→ What to work on:
Give the data again in full, without pictures.

→ Provided data:
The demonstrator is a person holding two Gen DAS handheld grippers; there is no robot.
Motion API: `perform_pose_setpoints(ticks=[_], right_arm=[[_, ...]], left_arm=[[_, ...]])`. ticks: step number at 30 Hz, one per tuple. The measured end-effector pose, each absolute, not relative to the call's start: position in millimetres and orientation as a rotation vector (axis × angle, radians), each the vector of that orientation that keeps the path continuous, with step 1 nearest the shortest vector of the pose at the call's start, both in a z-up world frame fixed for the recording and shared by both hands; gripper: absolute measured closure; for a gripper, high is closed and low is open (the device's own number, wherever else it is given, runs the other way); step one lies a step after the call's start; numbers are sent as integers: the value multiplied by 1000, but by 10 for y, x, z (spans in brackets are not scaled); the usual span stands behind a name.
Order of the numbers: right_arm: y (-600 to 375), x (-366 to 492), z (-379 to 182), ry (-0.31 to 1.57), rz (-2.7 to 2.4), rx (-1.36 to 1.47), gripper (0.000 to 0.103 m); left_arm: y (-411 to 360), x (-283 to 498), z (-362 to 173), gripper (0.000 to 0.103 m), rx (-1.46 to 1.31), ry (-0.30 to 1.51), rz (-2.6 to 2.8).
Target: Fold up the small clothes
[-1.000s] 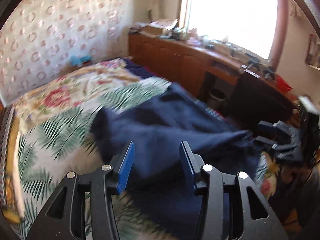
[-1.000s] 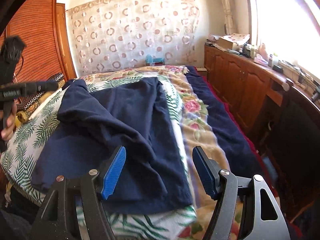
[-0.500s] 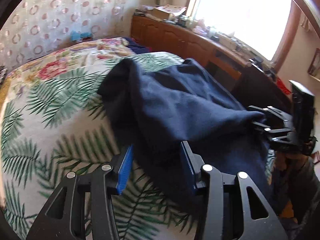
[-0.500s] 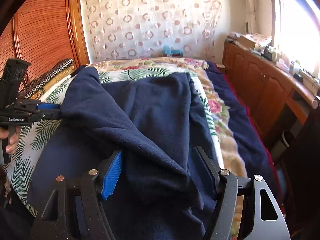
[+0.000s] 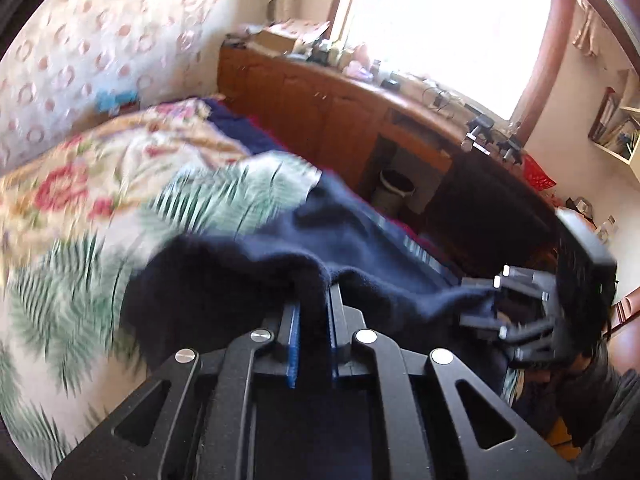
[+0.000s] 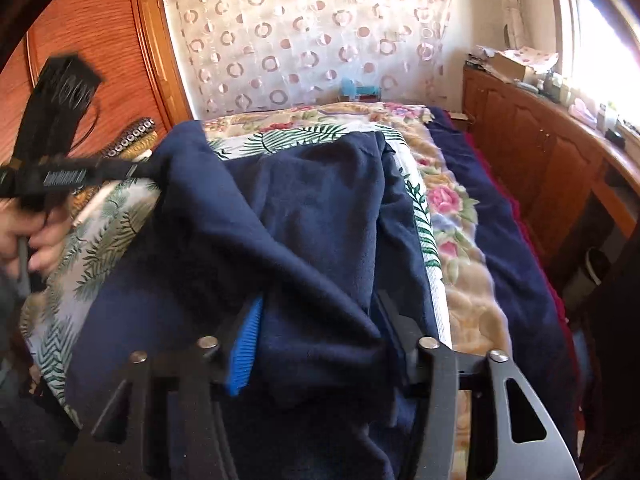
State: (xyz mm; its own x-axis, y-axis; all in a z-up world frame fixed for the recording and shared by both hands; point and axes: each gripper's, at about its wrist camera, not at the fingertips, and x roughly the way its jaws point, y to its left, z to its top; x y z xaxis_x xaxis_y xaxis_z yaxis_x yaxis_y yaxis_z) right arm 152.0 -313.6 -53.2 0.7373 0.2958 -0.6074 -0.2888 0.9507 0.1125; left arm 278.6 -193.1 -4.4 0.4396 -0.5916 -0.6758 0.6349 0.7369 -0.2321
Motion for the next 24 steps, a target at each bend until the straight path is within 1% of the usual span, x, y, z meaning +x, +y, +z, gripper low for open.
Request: perform_pose_setpoints(ticks=[1,4,5,6,7,9,10,13,16,17,18,19,20,21,23,24], right_arm=[[-3173,1534,-523,666,330,22,55],[-3274,1555,-515,663,344,55,73],[-3317,1556,-513,663,355,68,85],[-3320,1536,-511,661,366,76,95],[-3349,1521,-503,651,366,84,95],[-3441,1506,-480,644,344,107,96],[-3493,1481,-484,649,320,120,96],[-3642,1499,-532,668,247,142,96],[-3750,1496,-563,675,239,173,96],[-3754,1493,-553,672,235,171,96],[-3729,1489,-533,669,235,164,96],[-3705,1493,-507,663,237,154,96],[-3677,1507,-479,657,240,145,95],[-3632,1522,-452,655,248,136,92],[-3540,1584,-402,648,268,110,89],[-3489,1625,-374,646,272,95,86]], left_arm=[[-2014,2856,8,91,67,805,-772],[-2254,3053,88,91,100,794,-785],[-2367,3155,89,90,108,802,-790],[-2415,3212,90,89,116,809,-786],[-2499,3282,76,87,136,812,-781],[-2591,3356,59,72,147,812,-797],[-2615,3375,66,59,143,807,-812],[-2626,3347,91,56,149,798,-833],[-2556,3276,98,56,173,786,-807],[-2504,3249,92,52,178,787,-798],[-2461,3236,85,45,178,786,-790],[-2402,3214,79,32,175,781,-780],[-2343,3192,74,28,172,773,-769],[-2283,3174,65,27,173,768,-756],[-2180,3141,45,25,177,767,-731],[-2108,3116,35,25,174,767,-717]])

→ Response:
The demonstrator is a person holding two Gen DAS handheld grippers; there is no robot.
Motion API: `perform_pose_setpoints(ticks=[_], right_arm=[[_, ...]], left_arm=[[_, ...]])`. ticks: step number at 30 Hz, one per tuple. The measured end-effector pose, each absolute, not relative to the call's start: position in millimetres and orientation as a rotation vector (axis × angle, radians), each the vector of that orientation that keeps the path continuous, with step 1 nearest the shortest vector of the pose at the call's start, both in a z-up world frame fixed for the recording and shared by both hands; gripper: absolute measured closure; for a gripper, high is closed and low is open (the device's own number, wherever else it is given, runs the other way); step one lies a step after the call's start; numbers are sent as integers: the value multiplied by 1000, but by 10 for y, x, z (spans in brackets are not scaled); the usual span stands behind a name.
Order of the numbers: right_arm: y (-600 to 375), x (-366 to 492), z (-379 to 182), ry (-0.31 to 1.57), rz (-2.7 to 2.4), rx (-1.36 to 1.47), gripper (0.000 to 0.103 m); left_arm: y (-411 to 360), x (-283 to 498), z (-362 to 173), gripper (0.000 to 0.103 m), rx (-1.46 to 1.31), ry (-0.30 to 1.51), rz (-2.6 to 2.8).
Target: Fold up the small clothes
[-1.000s] 
[-1.000s] 
[-0.500s] 
[-0.500s] 
[+0.000s] 
[+0.000s] 
State: (xyz mm; its own x-axis, y-axis; all in a z-up world frame fixed for the recording and shared by both hands; point and axes: each gripper's, at about its wrist camera, not at the fingertips, and x roughly the way its jaws point, y to its left, z to its top; x y z xaxis_x xaxis_y xaxis_z yaxis_x yaxis_y yaxis_z) right arm 152.0 -313.6 -53.2 0.7373 0.2958 -0.6074 -0.2888 0.9507 0.1125; left arm 278.6 -193.1 -4.4 0.4396 -0.5916 -0.6758 0.6349 0.7369 -0.2321
Motion for the next 24 steps, a target at each bend until the straight path is within 1% of the usual span, x, y, z meaning +x, +y, +z, gripper low for open.
Request: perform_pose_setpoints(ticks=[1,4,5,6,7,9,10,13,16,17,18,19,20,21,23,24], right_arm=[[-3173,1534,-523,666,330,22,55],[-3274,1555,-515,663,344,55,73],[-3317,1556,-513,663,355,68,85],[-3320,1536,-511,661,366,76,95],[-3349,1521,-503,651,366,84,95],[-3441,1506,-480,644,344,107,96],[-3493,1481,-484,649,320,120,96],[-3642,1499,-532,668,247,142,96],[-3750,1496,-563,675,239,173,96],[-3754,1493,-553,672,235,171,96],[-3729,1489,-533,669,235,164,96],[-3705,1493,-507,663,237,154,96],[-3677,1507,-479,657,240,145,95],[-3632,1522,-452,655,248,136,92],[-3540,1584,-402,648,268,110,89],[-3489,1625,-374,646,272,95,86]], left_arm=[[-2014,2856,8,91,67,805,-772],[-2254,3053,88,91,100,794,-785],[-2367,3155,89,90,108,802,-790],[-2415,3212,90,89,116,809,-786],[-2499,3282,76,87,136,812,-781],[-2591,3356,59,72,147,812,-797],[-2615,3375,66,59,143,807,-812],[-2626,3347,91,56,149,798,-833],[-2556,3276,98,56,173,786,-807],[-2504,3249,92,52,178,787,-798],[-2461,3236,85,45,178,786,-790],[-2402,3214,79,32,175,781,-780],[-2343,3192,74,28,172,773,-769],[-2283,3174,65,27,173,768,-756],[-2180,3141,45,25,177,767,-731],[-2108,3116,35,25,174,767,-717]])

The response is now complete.